Exercise. Among the records below, find the lines that contain "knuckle" and copy each of them.

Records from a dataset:
• • • • •

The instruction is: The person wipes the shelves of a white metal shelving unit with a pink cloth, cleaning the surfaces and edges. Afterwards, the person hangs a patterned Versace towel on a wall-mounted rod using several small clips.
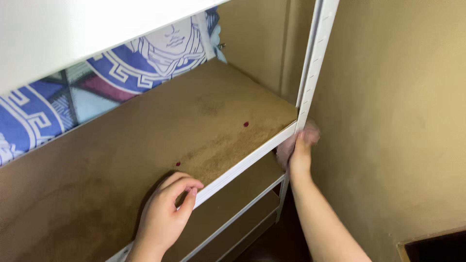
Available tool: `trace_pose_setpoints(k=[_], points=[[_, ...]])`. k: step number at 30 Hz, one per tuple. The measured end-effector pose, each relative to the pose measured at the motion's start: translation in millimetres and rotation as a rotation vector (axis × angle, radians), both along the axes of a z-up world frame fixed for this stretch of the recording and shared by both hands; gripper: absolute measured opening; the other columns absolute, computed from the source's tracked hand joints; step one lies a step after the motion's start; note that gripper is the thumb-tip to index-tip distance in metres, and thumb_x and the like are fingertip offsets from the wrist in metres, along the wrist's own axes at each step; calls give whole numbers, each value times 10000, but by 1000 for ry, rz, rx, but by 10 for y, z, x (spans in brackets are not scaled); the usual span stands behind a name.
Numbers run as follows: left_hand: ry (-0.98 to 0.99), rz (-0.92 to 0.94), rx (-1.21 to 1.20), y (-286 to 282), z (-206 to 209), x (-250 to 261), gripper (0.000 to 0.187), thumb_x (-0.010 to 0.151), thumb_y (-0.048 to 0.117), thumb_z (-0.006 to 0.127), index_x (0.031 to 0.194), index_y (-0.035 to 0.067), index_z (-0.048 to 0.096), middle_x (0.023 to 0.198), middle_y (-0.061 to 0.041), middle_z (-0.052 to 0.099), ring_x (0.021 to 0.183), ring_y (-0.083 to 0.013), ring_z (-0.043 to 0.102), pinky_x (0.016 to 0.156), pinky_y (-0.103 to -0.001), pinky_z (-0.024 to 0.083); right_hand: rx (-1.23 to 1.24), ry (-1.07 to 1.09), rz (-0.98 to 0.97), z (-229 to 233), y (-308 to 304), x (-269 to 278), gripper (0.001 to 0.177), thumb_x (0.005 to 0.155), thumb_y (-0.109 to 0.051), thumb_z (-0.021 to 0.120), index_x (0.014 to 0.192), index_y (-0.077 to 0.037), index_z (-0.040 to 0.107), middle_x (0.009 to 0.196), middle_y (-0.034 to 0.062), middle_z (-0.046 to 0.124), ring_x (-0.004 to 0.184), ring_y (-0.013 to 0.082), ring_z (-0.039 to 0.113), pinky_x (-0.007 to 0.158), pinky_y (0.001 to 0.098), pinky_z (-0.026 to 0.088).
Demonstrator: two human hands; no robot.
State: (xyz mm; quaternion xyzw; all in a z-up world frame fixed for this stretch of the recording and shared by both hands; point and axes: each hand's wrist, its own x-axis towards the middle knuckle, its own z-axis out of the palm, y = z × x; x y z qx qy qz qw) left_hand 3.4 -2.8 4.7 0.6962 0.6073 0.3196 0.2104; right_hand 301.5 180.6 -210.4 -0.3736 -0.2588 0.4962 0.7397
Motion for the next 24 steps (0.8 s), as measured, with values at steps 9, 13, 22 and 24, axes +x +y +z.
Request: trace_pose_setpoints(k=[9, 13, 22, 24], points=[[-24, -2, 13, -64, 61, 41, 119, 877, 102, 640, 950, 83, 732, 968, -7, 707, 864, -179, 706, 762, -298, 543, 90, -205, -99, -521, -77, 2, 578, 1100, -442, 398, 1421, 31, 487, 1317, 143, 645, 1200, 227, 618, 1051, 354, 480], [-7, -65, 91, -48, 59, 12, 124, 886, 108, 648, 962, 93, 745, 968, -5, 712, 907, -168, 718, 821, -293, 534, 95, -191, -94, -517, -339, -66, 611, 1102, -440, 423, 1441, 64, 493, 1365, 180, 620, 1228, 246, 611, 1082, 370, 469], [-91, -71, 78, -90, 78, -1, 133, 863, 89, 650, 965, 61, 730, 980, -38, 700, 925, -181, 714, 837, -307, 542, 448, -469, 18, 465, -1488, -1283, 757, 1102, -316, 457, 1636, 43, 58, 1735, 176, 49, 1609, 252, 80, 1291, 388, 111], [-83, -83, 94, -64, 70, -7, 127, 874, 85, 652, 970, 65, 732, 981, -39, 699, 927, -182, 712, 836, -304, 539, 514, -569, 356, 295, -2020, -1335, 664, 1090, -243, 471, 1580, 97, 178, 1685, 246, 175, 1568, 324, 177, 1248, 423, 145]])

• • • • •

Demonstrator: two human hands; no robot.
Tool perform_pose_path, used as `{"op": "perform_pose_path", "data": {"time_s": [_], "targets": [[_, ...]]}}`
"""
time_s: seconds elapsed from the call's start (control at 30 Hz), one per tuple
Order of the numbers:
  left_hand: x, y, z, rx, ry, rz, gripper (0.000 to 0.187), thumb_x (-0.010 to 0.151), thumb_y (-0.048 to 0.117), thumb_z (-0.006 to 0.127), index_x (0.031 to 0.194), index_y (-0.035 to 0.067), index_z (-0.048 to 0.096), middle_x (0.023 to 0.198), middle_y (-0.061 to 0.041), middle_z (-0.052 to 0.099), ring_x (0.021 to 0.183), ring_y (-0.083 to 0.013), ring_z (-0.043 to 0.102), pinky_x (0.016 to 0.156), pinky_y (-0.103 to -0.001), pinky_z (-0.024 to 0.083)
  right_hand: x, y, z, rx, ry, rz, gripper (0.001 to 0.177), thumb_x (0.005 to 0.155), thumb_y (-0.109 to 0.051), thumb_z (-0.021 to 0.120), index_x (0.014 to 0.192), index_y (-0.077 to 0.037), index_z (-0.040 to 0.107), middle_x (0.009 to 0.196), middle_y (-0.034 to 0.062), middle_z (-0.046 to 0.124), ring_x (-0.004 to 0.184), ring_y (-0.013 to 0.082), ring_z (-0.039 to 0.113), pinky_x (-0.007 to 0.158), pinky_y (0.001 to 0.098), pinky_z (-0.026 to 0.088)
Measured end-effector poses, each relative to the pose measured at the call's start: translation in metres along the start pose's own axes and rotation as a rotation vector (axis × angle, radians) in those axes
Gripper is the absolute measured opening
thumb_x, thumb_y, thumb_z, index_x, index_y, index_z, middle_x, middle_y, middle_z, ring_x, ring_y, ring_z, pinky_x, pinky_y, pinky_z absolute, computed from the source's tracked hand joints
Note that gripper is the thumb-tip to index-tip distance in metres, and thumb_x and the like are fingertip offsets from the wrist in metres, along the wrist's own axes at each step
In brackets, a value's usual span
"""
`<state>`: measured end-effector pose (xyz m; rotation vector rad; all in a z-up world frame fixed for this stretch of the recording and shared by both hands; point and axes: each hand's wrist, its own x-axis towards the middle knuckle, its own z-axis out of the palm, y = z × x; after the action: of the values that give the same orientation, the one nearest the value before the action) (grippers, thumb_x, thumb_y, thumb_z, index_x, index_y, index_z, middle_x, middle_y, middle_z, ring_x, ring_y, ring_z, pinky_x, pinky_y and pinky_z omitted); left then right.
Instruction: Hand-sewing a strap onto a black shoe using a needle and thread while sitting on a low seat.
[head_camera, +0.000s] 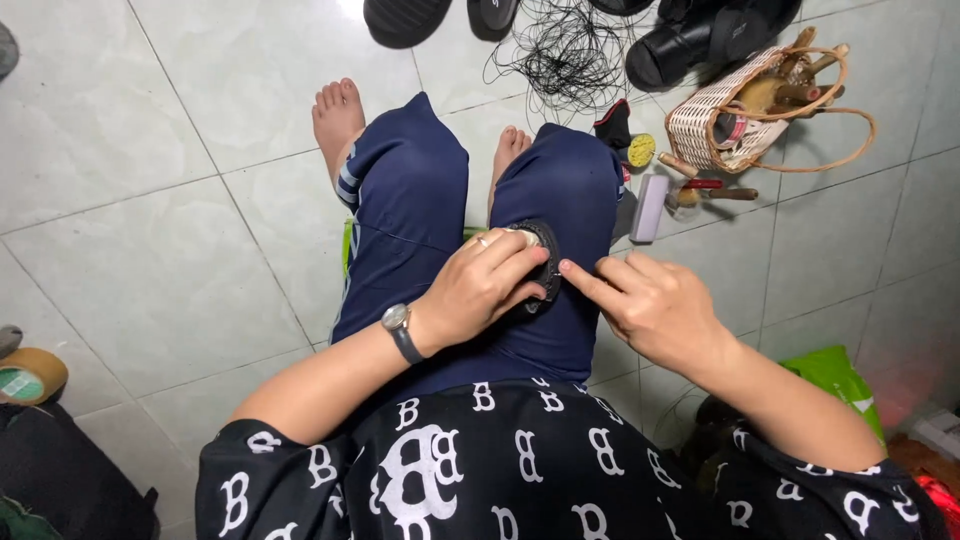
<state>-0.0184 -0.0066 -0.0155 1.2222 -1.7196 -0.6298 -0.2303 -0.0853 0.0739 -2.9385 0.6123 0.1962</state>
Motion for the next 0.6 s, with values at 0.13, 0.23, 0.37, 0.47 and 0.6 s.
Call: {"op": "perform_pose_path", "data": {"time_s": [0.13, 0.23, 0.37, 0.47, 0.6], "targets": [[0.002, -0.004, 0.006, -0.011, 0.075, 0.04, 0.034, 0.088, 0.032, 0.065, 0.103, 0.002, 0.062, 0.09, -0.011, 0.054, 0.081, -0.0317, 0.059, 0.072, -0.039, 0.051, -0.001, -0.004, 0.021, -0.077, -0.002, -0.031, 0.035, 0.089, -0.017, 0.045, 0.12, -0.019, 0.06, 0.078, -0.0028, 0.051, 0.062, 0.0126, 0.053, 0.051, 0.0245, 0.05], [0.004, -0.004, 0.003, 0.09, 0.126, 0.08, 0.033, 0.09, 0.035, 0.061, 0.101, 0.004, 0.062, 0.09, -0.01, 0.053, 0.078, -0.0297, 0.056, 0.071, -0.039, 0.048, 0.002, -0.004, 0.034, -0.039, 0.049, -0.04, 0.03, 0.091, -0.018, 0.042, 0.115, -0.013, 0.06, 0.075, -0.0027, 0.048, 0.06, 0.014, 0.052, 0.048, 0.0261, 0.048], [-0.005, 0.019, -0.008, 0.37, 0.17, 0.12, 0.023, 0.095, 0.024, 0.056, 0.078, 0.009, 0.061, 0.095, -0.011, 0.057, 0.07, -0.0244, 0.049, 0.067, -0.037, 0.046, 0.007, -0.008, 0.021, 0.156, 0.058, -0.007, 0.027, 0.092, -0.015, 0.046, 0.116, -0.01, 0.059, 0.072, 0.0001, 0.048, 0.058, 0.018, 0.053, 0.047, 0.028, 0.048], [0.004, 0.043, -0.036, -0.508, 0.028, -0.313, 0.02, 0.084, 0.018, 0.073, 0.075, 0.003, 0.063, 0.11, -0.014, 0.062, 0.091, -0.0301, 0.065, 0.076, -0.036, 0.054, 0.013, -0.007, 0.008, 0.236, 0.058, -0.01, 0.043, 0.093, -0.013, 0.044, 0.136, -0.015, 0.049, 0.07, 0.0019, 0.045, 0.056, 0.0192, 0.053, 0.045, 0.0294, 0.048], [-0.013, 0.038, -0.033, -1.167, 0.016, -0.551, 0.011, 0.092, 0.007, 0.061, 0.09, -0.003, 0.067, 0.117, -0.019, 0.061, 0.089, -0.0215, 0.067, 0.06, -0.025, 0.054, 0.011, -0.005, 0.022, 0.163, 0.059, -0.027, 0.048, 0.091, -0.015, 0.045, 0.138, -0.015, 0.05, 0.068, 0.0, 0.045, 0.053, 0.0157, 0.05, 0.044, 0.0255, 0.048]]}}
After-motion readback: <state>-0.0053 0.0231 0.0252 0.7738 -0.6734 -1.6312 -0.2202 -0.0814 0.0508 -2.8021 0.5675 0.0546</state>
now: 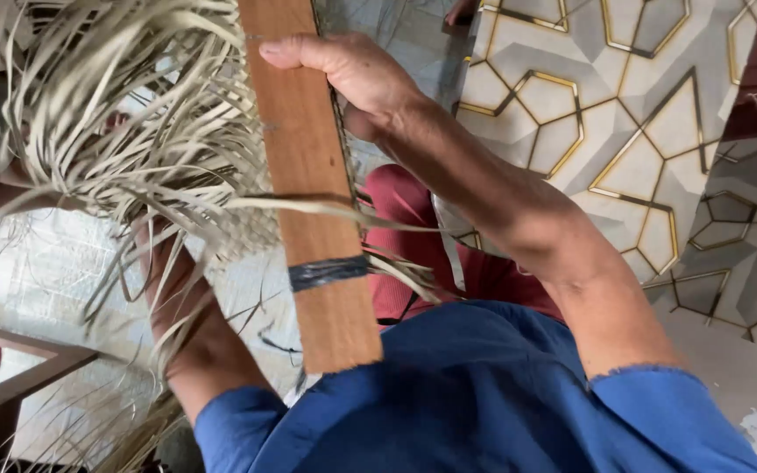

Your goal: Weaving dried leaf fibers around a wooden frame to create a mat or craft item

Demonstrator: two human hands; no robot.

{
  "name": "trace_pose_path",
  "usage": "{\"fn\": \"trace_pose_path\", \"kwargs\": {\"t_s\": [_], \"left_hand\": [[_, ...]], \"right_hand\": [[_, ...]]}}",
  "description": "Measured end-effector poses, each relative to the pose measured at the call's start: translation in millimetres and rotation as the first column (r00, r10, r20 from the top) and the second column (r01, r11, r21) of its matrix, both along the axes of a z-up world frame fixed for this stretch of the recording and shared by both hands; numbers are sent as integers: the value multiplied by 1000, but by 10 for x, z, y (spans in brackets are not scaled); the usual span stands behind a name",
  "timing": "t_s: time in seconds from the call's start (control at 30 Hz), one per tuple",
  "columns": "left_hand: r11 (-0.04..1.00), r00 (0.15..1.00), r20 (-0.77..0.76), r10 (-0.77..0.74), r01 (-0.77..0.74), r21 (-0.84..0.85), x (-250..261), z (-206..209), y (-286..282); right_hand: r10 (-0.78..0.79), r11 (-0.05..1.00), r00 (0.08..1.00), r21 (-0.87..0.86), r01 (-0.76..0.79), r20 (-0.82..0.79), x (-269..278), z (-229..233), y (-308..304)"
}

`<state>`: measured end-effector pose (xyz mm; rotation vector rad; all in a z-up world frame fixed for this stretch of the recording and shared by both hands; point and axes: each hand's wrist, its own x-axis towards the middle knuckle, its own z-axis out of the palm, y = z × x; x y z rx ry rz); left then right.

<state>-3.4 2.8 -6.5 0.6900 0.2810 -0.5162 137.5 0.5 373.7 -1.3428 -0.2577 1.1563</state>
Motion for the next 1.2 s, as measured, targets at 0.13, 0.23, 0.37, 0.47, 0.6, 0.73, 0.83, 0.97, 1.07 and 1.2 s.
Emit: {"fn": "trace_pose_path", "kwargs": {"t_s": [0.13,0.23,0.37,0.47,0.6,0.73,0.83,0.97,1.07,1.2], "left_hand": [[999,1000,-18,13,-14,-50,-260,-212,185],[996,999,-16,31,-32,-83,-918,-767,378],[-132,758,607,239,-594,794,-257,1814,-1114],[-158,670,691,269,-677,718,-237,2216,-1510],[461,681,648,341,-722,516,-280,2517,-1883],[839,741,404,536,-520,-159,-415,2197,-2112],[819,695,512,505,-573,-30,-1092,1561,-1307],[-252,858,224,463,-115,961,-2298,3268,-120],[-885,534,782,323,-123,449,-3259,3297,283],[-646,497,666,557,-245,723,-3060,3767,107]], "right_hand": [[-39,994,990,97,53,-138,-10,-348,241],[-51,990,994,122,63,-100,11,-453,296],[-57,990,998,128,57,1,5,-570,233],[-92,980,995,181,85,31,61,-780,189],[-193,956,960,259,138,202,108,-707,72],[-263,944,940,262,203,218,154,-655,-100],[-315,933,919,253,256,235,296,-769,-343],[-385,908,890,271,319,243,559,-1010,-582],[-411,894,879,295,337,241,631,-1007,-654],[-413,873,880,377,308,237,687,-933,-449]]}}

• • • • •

Result of this exercise.
State: (xyz mm; quaternion xyzw; all in a z-up world frame fixed for this stretch of the recording and shared by both hands; point and axes: each hand's wrist, its own x-axis towards the middle knuckle, its own z-axis out of the palm, y = z × x; x y z qx qy qz qw) left_hand 3.4 -2.8 4.7 0.6962 0.6073 0.3196 0.2104; right_hand 301.5 180.6 -210.4 -0.3736 -0.2588 0.4962 0.7397
`<state>`: measured end-effector pose (xyz m; rotation vector rad; all in a z-up world frame fixed for this stretch of the recording and shared by both hands; point and axes: each hand's wrist, its own x-axis towards the middle knuckle, its own z-axis out of the palm, y = z × x; after the action: of the values that give the same orientation, the one nearest the value before the action) (grippers, thumb_x, thumb_y, thumb_z, index_x, index_y, index_z, middle_x, middle_y, middle_z, ring_x, ring_y, ring_z, pinky_x, pinky_y and pinky_z omitted); left then right.
`<state>`: measured end-effector pose (xyz mm; rotation vector rad; all in a z-up world frame fixed for this stretch of the recording and shared by both hands; point and axes: each hand's wrist, its own x-axis towards the middle knuckle, its own z-axis out of the palm, y = z × x; x y z rx ry rz); left then right.

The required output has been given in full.